View Full Version : Electric car


oldlar
03-08-2009, 05:51 PM
After watching a TV show about diesel locomotive, I learned that the diesel is actually run by electric motors and diesel fuels the generators.

Why don't manufacturers build an electric car that is charged by some small generator that is gas or diesel fueled. The Prius/Honda hybreds are sort of like that except the gas engine powers the car as well as the electric motor powering the car. I'd think that you would only need some small gas engine generator that could supply all the electric an electric motor would need to run an engine for a car.

I have a 6 hp briggs and stratton powered generator that puts out 6500 watts for when I have power outages. I don't think the 6 hp generator would used that much gas (supposedly 10 hours of power on 6 gallons of gas). If the car could go 60 mph for 10 hours using 6 gallons, that works out to 100 mpg.

What am I not seeing with this logic?

ksstathead
03-08-2009, 06:16 PM
The most efficient way to turn gas/diesel into motion is to convert it directly into mechanical energy that goes to the wheels. Using it to run a generator or charge a battery involves more conversion losses.

Hybrid benefit comes from the fact that cars have more power than usually needed, so you use the engine hard for a short while, then shut it off. BEV's have the advantage of taking power from the grid at much greater efficiency than our car engines.
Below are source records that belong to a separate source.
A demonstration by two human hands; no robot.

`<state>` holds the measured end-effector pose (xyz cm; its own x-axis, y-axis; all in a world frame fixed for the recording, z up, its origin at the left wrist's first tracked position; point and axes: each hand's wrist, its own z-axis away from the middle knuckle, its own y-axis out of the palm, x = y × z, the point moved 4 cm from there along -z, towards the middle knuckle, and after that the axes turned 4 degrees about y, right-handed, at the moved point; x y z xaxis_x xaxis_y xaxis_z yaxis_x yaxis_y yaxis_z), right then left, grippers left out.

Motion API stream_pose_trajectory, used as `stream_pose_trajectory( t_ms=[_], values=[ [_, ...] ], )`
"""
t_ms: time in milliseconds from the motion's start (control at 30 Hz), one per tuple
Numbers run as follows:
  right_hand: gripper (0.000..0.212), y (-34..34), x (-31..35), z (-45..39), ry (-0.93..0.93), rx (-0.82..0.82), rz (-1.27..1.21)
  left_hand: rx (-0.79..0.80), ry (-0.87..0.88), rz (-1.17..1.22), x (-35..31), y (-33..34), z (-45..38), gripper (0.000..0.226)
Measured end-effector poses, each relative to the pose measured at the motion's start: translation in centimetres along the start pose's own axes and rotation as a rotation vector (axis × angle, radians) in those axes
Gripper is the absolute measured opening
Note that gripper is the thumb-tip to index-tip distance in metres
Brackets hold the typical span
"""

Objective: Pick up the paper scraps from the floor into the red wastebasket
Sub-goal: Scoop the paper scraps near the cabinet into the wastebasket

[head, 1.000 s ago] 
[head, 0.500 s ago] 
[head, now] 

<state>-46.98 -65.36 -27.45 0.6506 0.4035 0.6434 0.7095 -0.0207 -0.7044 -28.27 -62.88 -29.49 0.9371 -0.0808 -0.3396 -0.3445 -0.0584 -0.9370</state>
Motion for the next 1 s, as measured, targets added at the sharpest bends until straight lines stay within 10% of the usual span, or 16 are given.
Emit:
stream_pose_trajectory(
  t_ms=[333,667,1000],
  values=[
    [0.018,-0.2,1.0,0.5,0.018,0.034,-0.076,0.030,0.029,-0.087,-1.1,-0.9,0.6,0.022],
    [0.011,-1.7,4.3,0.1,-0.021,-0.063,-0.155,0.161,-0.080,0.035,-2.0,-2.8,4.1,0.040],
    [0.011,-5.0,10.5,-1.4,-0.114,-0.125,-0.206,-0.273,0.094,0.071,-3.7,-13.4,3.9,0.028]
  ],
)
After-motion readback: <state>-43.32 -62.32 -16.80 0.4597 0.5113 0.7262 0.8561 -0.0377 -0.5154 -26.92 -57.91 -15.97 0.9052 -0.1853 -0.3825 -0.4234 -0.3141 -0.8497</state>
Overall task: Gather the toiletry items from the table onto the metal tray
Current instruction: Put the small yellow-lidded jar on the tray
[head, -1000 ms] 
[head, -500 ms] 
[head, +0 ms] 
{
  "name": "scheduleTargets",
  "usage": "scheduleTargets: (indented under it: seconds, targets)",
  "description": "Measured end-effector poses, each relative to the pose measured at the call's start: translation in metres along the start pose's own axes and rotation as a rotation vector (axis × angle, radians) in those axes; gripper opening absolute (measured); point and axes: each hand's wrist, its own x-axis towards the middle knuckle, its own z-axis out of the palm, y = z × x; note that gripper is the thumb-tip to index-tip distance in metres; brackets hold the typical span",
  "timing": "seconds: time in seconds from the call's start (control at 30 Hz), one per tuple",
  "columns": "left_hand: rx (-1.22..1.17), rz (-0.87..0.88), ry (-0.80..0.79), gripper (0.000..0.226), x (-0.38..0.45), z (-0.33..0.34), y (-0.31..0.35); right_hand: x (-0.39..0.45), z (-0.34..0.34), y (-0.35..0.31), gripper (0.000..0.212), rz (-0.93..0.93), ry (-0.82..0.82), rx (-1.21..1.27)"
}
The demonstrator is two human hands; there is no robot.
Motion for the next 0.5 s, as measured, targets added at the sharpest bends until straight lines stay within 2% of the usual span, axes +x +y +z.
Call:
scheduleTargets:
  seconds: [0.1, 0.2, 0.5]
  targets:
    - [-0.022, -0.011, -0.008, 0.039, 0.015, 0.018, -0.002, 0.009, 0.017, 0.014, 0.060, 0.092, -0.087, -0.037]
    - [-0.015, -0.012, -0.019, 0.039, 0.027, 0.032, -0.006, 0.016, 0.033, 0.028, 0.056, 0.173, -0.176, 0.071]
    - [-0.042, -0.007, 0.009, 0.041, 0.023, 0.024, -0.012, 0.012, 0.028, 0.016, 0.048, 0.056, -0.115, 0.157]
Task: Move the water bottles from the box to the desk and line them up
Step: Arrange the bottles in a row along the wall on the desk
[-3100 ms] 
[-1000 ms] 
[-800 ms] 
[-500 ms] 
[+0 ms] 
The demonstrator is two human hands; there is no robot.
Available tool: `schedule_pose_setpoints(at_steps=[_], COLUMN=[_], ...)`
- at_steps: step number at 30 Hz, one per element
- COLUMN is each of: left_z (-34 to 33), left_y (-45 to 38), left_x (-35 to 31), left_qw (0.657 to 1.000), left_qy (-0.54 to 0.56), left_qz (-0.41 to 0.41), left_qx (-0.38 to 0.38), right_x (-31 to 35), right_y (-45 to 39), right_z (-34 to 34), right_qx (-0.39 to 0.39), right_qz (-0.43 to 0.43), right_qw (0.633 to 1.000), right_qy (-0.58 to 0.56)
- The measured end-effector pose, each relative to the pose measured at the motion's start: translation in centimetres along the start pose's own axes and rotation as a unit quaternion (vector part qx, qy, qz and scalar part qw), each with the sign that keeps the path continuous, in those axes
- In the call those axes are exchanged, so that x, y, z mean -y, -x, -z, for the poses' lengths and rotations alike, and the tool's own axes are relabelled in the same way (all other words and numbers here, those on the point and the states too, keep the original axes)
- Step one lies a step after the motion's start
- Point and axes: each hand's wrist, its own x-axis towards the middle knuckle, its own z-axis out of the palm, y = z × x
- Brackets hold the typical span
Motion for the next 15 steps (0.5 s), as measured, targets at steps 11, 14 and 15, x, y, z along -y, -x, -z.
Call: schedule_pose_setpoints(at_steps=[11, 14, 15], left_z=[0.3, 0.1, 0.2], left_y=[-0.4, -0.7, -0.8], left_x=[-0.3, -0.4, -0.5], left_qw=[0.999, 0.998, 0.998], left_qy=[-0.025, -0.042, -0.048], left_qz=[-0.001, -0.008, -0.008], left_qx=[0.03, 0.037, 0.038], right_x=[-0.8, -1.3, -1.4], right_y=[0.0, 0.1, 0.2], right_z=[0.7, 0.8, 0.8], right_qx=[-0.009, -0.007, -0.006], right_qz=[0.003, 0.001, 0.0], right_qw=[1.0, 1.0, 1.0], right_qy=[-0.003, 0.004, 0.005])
At the end of AER, a generator is a way to extend range. This is the Volt idea, basically.

Your generator may lack emissions controls. It would need to run the AC, brakes, steering, etc. Apparently when you meet all these demands, the mpg is not as high as you imagine it would be.

ksstathead
03-08-2009, 06:17 PM
Even a Prius uses more than 6hp to go 60mph, I think. Seems like it takes 12 hp to go 50ish in good conditions. I've seen threads here, maybe dealing with shm...

Simp1e
03-10-2009, 05:11 PM
As ksstathead said, this is the concept behind the Chevy Volt, well sans diesel. Perhaps if they are successful, others will move towards this idea, which I also think shows a lot of promise.

hobbit
03-10-2009, 11:42 PM
One bit of logic you're missing is that 6 hp cannot produce
6.5 kilowatts. One or the other number is off.
.
_H*

lightfoot
03-11-2009, 07:41 AM
Conversion losses, as stated, are a big issue. Another consideration is that when the vehicle (e.g, the Volt) is running on electric power and the generator set is not running, it is lugging around the weight of the generator, and that weight reduces efficiency. This becomes more important for lighter vehicles.

So it might be more efficient, depending on how one weights the relative "value" of gas (or diesel) vs electric power, to have an electric-only vehicle for normal use and have (or rent?) a hybrid (current type or Volt), a diesel, or a small conventional gas vehicle for longer trips only.

Another thought is that if speeds were reduced, vehicles could be made lighter by designing them for slower crashes only. This alone would increase FE to some extent. In this case the speed limits would be based more on the crashworthiness of the vehicles than on the probability of crashing. "Yes you can probably negotiate this road at 75mph without crashing, but the car is built for a <55mph crash, so if you crash at 75 you're probably toast."